**Work to be completed:** Look for the word "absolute" in the entries and copy every line where it shows up.

**Exercise input:**
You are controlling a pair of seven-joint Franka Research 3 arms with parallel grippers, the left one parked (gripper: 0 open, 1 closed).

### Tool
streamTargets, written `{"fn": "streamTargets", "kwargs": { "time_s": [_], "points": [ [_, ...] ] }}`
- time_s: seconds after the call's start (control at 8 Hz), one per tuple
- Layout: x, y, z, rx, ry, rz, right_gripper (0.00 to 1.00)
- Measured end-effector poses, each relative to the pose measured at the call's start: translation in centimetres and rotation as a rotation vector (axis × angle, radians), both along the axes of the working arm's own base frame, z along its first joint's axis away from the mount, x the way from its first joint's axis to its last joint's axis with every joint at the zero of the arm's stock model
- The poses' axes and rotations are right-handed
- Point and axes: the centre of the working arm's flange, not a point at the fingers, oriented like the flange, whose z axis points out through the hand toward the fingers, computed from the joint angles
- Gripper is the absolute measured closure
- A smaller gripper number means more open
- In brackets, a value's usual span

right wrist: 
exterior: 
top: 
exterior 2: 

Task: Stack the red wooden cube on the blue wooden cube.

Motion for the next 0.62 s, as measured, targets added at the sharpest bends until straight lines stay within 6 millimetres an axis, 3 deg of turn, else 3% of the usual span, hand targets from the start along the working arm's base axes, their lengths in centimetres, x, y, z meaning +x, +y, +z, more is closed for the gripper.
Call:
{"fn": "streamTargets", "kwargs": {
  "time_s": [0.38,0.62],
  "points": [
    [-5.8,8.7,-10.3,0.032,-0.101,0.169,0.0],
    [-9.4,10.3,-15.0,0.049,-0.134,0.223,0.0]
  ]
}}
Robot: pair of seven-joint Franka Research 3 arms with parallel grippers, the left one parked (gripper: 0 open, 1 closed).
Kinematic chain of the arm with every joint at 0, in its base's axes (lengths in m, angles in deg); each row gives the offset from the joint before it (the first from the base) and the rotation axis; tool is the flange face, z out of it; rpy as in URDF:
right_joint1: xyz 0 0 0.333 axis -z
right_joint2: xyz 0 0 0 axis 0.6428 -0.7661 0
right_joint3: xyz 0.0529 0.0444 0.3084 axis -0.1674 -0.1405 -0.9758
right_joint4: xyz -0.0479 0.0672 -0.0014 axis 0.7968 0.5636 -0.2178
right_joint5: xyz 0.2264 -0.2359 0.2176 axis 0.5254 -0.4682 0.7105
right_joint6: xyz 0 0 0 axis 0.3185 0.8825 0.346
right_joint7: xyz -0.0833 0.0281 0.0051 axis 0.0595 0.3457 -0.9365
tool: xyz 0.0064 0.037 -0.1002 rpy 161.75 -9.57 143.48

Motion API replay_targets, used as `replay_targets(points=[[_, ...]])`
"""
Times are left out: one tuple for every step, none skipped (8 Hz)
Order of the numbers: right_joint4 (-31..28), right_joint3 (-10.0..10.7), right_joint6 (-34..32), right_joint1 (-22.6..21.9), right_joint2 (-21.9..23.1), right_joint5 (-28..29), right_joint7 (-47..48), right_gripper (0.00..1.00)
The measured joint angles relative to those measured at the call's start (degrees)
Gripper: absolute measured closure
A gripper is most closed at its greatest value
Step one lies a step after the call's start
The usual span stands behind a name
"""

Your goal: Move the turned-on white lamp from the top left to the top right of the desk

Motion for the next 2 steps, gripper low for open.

**Solution:**
- Gripper is the absolute measured closure
Gripper: absolute measured closure

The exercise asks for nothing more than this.